---- The records
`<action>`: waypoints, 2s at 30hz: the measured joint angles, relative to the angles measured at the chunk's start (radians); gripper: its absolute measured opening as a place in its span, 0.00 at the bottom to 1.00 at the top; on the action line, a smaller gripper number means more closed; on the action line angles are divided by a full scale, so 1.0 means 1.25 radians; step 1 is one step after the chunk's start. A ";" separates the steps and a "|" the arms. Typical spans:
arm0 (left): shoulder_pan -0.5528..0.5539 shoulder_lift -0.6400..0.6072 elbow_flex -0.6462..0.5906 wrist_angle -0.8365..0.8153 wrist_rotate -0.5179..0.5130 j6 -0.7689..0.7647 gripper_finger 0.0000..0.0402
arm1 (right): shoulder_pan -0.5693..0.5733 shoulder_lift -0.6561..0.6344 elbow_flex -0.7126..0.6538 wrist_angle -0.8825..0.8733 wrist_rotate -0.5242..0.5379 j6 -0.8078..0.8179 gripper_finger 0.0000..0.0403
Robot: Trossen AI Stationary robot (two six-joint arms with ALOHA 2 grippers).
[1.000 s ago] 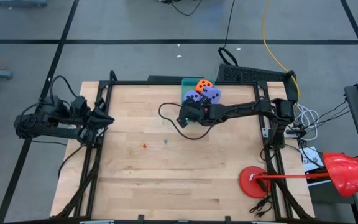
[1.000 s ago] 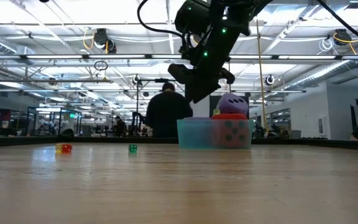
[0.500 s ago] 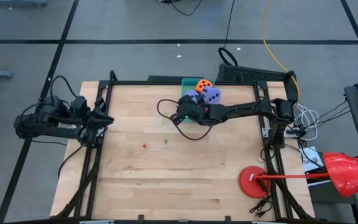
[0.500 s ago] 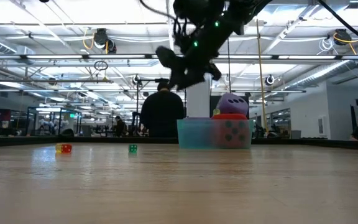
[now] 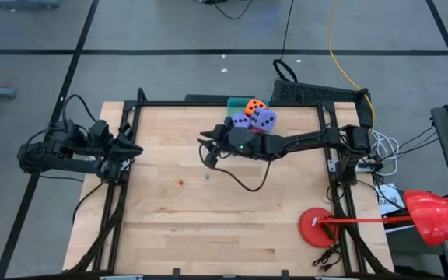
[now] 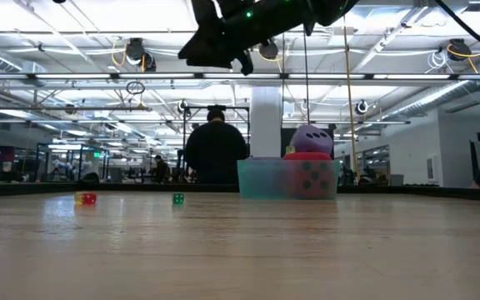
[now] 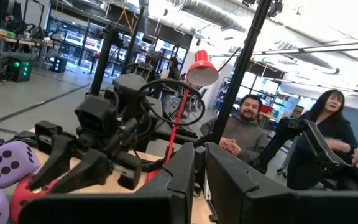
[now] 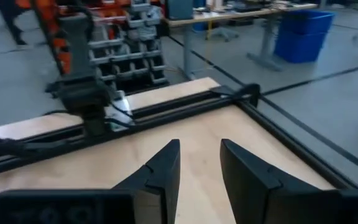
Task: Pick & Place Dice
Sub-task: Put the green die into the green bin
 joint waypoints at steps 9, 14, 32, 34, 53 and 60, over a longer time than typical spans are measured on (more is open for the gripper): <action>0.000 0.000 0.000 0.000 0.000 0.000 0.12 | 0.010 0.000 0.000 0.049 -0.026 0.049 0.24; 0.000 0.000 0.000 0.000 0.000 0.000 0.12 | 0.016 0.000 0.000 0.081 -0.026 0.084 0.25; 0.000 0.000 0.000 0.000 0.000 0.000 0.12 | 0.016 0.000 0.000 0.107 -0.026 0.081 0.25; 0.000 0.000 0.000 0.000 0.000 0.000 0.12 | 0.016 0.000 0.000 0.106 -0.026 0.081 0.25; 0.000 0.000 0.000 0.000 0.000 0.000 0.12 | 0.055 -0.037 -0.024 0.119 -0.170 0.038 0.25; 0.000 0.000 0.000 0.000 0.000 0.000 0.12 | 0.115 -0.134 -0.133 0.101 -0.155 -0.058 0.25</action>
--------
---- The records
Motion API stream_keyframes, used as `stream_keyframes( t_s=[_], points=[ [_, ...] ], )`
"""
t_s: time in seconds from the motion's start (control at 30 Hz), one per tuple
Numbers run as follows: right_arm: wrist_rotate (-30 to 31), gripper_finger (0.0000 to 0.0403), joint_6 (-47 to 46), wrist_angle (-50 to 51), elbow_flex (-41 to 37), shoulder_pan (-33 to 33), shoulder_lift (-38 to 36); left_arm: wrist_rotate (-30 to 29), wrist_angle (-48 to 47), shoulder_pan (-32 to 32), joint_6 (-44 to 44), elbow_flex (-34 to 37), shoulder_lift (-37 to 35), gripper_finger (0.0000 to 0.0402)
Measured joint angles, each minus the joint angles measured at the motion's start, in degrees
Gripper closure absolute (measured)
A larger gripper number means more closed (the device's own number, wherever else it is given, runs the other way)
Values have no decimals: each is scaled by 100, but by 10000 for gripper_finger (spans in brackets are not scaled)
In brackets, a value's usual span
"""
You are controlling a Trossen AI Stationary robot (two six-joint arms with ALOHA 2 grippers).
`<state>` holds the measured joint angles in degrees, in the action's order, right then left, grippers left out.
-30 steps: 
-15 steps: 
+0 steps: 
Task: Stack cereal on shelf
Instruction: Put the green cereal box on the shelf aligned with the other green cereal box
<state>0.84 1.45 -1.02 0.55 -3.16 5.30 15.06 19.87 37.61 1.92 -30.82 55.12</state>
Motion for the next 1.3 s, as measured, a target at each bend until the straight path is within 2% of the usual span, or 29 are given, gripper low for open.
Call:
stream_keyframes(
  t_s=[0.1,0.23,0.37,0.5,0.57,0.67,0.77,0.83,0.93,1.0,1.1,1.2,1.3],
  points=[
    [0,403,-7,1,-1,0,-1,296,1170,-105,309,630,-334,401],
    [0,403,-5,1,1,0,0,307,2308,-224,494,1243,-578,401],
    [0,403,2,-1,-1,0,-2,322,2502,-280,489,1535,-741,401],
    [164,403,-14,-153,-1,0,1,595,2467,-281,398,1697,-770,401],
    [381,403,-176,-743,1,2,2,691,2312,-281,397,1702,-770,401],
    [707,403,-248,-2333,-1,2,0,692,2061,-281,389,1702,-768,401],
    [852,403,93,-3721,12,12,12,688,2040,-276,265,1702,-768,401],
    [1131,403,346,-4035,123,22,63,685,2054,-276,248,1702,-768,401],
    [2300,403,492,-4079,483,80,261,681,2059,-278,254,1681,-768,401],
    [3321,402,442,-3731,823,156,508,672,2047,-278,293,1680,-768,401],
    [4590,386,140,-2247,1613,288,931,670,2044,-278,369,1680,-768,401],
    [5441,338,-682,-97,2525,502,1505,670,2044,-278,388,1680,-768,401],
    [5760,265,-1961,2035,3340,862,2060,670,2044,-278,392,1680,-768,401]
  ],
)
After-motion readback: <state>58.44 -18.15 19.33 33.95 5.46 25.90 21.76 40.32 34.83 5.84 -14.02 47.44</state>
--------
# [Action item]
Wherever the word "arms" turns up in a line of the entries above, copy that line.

# [Output below]
`<action>`: waypoints, 2s at 30hz: the measured joint angles, relative to the angles measured at the chunk's start (radians); gripper: its absolute measured opening as a place in its span, 0.00 at the bottom to 1.00 at the top; on the action line, a smaller gripper number means more closed; on the action line angles are divided by a full scale, so 1.0 means 1.25 radians; step 1 is one step after the chunk's start. A ";" separates the steps and a "|" the arms. Typical spans:
Robot: Trossen AI Stationary robot (two six-joint arms with ALOHA 2 grippers).
You are controlling a Trossen AI Stationary robot (two six-joint arms with ALOHA 2 grippers).

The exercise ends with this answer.